Quant à l’universitaire, Mme Saliha Taleb, qui a fait une communication autour du thème « la décentralisation et le pouvoir du wali », elle jettera en pâtures les codes de wilaya et de commune qui sont de rigueur depuis l’année 20I2. L’auteur de la communication dira même que ces nouveaux codes de wilaya et commune ont régressé par rapport à ceux de 1990 et 1969. Mme Saliha Taleb, à l’instar de la grande famille politique du FFS, plaidera farouchement pour l’abrogation des codes de wilaya et commune en vigueur actuellement. 

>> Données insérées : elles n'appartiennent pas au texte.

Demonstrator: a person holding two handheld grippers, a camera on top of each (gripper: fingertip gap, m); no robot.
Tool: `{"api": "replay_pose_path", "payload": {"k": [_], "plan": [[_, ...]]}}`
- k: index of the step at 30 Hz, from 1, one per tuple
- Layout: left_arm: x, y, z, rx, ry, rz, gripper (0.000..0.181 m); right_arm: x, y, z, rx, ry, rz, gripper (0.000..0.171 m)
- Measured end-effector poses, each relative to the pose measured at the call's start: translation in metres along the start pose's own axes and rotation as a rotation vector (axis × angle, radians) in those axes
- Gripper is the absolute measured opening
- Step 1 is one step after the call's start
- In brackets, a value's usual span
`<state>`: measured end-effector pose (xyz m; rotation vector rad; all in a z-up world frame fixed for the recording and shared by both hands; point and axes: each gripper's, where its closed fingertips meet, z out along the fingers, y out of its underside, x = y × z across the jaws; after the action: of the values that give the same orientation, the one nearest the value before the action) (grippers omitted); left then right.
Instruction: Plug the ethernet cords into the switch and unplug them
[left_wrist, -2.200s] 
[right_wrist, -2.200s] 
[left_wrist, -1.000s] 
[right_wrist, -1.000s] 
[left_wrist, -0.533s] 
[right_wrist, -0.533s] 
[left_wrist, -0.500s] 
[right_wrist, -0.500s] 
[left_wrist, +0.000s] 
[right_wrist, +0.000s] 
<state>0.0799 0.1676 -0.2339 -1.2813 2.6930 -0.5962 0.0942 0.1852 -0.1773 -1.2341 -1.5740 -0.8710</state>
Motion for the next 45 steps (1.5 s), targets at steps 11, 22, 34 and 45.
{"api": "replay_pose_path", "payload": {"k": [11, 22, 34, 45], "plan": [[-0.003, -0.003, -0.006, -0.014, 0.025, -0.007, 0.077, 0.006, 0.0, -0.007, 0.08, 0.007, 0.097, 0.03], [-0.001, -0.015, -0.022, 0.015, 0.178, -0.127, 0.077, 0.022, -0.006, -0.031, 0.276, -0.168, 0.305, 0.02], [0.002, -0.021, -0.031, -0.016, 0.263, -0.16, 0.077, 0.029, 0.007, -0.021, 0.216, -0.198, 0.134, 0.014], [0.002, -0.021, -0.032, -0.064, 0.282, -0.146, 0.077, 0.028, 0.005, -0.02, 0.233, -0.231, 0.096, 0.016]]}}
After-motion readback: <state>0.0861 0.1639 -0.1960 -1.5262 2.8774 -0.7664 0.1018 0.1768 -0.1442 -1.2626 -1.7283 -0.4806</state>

L’auteur de la communication citera, à l’issue de son intervention, une batterie une multitude d’exemples prouvant le manque de prérogatives des élus APW et APC par rapport à l’exécutif de wilaya. Le président de l’APW pour ne citer que lui n’a pas le droit de regard ni peut être consulté sur les projets relevant du sectoriel ou les lois juridiques régissant les secteurs d’activité économique et sociale. Et dès lors que les leviers de commandes ne sont pas entre les mains des élus, le citoyen ne peut attendre que de l’administration.
Il se trouve que le FFS veut changer l’ordre des choses car il veut que l’élu joue un rôle plus majeure dans les différentes relations administrateur – administré. Notons enfin que le président de l’APW n’a pas raté cette occasion pour parler non seulement du rôle peu enviable de l’élu en général et du P/APW particulièrement mais aussi justifier les subventions que l’institution qu’il préside octroie à la JSK. « Ce club est pour nous une fierté et un symbole, c’est pourquoi nous lui avons toujours accordé des subventions et nous continuerons à le subventionner », a martelé Hocine Haroun.
Par des moyens détournés, le président de l’APW de Tizi-Ouzou a jeté la pierre dans le camp du RCD qui a décidé de couper les subventions au club footballistique kabyle quand il était aux commandes de l’APW, c’est-à-dire la précédente APW laquelle était présidé par Mahfoud Bellabès.